Problem details:
Wherever a line below holds the word "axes", copy that line.

Dataset section:
——
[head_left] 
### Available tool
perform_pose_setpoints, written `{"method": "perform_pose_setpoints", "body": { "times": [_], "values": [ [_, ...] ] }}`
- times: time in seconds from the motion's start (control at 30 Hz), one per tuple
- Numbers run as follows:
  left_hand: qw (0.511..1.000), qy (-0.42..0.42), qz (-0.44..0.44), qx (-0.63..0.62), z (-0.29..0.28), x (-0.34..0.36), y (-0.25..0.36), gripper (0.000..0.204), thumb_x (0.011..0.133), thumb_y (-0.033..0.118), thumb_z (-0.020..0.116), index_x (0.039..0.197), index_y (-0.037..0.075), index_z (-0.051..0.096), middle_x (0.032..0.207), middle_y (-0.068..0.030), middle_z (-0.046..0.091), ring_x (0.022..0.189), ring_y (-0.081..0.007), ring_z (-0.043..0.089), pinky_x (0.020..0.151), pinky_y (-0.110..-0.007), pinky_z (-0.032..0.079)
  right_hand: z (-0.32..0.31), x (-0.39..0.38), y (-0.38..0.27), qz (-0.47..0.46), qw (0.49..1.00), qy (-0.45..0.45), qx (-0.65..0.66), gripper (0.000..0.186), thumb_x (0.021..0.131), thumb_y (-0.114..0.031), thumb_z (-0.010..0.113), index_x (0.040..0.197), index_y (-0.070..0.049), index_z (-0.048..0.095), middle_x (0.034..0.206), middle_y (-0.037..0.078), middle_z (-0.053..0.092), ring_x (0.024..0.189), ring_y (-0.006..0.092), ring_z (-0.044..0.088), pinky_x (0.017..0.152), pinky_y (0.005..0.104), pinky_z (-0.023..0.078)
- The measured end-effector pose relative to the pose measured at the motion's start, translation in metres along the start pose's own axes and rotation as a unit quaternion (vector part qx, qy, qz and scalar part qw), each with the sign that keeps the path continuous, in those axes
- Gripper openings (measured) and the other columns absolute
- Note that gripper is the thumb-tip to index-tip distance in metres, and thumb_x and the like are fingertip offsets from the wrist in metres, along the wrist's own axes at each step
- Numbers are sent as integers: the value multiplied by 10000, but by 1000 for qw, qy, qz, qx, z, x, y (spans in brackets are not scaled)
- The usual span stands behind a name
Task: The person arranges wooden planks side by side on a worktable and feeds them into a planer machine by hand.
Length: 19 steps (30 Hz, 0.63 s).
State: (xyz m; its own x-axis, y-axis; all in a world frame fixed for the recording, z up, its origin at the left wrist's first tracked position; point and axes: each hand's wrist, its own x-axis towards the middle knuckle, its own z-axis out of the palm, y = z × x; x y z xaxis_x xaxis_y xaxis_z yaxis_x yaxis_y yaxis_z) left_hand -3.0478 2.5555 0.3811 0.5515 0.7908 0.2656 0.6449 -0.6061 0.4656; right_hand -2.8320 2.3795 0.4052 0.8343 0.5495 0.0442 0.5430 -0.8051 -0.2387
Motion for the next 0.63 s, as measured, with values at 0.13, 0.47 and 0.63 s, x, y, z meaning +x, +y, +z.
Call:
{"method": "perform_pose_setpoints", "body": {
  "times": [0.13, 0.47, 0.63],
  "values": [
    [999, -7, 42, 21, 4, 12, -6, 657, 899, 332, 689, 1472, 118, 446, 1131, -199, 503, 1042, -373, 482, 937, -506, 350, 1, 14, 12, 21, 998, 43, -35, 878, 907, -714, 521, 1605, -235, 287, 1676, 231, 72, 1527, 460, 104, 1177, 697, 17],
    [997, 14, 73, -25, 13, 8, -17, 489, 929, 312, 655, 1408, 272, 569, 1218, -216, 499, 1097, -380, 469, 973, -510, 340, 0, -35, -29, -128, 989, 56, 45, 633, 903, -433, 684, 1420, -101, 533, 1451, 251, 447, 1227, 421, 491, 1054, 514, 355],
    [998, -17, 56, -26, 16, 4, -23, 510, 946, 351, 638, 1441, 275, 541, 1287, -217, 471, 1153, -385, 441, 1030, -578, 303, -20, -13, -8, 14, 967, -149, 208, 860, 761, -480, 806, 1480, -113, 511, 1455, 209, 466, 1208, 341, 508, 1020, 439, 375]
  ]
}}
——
Output for this exercise:
- The measured end-effector pose relative to the pose measured at the motion's start, translation in metres along the start pose's own axes and rotation as a unit quaternion (vector part qx, qy, qz and scalar part qw), each with the sign that keeps the path continuous, in those axes
- Note that gripper is the thumb-tip to index-tip distance in metres, and thumb_x and the like are fingertip offsets from the wrist in metres, along the wrist's own axes at each step
State: (xyz m; its own x-axis, y-axis; all in a world frame fixed for the recording, z up, its origin at the left wrist's first tracked position; point and axes: each hand's wrist, its own x-axis towards the middle knuckle, its own z-axis out of the palm, y = z × x; x y z xaxis_x xaxis_y xaxis_z yaxis_x yaxis_y yaxis_z) left_hand -3.0478 2.5555 0.3811 0.5515 0.7908 0.2656 0.6449 -0.6061 0.4656; right_hand -2.8320 2.3795 0.4052 0.8343 0.5495 0.0442 0.5430 -0.8051 -0.2387

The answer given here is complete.